When pressed he would only say, “he and his buddies had a job to do, a rotten, stinking job and they did it.” Occasionally he would mention something funny that happened but never the horrors of the war itself. The 50th anniversary of the end of the war brought out an outpouring of articles, books and memories of the war by the victims as well as the men who fought. I cornered Al at a family gathering and tried to find out more about the war in his words hoping that at this time he would be more forthcoming. The only thing he said was that the worst thing for him was to see soldiers, some of them friends of his, just break down under the pressures of combat and become quivering, crying shells of themselves. He said that was the one thing he could never forget. He still had terrors about it. Uncle Al and his pals of the greatest generation!
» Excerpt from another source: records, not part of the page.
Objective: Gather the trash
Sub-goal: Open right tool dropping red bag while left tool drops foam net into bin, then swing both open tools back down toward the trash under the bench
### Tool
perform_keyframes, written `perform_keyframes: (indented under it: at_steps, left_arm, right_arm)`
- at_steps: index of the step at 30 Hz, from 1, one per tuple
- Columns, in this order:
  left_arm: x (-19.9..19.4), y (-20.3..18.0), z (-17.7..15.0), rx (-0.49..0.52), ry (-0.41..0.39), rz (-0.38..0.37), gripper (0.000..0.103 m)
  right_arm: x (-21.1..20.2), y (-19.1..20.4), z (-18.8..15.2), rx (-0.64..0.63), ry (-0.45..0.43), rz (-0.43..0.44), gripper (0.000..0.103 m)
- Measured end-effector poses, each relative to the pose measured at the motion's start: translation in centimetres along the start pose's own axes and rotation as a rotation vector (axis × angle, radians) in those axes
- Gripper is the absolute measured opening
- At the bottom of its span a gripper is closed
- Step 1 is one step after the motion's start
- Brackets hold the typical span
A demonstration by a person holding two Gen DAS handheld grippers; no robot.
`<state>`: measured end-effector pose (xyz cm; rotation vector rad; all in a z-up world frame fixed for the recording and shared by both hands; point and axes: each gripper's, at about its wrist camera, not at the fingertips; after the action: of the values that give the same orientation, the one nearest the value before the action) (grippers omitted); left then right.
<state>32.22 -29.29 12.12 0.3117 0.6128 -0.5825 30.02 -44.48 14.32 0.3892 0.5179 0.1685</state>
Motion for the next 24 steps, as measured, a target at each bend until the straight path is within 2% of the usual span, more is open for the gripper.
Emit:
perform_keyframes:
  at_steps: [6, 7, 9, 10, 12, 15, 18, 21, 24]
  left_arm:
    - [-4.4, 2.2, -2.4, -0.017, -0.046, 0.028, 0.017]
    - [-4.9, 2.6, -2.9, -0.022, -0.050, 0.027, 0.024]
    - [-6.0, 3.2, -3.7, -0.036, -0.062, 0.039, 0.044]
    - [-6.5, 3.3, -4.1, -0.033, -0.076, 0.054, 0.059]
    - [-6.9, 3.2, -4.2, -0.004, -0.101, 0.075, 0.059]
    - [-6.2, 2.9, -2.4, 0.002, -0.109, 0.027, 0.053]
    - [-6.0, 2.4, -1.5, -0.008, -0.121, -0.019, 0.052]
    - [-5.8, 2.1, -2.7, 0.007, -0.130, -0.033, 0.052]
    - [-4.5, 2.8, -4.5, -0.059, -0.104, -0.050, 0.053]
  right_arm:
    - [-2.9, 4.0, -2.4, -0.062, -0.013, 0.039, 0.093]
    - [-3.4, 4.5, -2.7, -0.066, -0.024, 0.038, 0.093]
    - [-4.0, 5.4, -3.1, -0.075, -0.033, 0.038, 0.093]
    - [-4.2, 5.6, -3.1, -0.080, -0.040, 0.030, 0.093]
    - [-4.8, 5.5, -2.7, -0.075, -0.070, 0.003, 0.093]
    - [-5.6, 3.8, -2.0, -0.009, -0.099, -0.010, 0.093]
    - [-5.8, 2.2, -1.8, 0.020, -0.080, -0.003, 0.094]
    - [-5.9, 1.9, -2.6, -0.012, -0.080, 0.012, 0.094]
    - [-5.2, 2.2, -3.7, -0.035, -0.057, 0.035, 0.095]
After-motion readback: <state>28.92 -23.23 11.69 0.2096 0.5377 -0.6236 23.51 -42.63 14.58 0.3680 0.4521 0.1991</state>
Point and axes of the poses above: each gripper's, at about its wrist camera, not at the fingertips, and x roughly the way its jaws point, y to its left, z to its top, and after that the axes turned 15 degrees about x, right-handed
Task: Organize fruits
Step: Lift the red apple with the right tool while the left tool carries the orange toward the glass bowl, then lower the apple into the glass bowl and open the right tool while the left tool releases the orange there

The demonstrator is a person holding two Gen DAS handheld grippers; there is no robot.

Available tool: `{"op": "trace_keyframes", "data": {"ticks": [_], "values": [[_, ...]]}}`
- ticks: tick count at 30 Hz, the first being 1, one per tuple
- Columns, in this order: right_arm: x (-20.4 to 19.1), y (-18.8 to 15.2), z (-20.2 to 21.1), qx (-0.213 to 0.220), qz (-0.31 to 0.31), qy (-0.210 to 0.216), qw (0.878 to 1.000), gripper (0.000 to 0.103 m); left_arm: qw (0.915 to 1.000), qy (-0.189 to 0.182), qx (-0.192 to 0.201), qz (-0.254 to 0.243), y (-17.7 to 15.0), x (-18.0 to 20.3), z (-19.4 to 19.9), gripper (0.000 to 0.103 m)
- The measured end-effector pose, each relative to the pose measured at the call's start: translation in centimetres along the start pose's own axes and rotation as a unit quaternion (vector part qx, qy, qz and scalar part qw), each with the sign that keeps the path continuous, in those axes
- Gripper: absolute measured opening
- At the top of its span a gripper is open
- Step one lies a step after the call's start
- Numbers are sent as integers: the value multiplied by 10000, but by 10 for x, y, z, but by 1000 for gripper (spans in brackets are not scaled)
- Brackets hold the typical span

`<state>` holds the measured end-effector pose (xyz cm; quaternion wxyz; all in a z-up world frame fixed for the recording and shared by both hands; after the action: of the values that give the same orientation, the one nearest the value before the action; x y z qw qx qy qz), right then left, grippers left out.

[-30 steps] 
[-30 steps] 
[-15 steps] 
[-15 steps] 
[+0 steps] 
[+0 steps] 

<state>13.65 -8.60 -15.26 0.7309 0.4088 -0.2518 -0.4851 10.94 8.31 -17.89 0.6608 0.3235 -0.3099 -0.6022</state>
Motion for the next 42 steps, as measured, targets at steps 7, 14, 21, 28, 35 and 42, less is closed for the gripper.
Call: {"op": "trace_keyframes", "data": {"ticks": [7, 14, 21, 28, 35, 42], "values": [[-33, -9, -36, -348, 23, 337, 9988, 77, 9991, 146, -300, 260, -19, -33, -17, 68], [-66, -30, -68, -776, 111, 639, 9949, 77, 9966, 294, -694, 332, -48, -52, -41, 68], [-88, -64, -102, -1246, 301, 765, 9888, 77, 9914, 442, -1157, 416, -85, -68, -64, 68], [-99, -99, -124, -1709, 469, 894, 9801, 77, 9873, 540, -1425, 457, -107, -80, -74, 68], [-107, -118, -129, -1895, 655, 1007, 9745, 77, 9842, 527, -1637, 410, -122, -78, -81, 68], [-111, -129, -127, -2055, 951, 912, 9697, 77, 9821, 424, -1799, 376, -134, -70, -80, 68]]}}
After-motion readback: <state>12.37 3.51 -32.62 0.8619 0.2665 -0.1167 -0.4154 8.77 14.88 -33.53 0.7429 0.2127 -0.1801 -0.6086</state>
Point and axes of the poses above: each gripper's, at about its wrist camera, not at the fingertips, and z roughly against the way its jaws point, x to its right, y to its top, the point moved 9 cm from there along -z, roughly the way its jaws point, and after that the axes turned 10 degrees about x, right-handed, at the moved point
The last thing I remember about the war before I became obsessed with basketball, girls and what I was going to do with my life, was the story of the freeing of the concentration camps. I knew there were prisoners of war. They were alluded to in movies, books and magazine articles, but to see pictures of thousands of civilians who were held prisoner and starved to death was bewildering and upsetting even for a typically narcissistic pre-teenager. In my mind I can still see those pictures in Life magazine of people so thin I wondered how they were held together. Their sad, searching eyes seemed too big for their heads, which were shrunken from starvation. I knew then, more surely than I did from the first that this was a war we had to fight, that we were the good guys and winning it was very important. I miss that feeling and the feeling that we were all pulling together for some common good. Since then our wars seem too long, they never seem to end and we’re never all convinced that we should even be fighting at all. In between wars we have other things pulling us apart, class against class, race versus race, or youth against the older generation. I know I was young and naive and I didn’t see the bombing and destruction that other parts of the world saw so my judgment is very stilted; but you know; I sort of miss that war!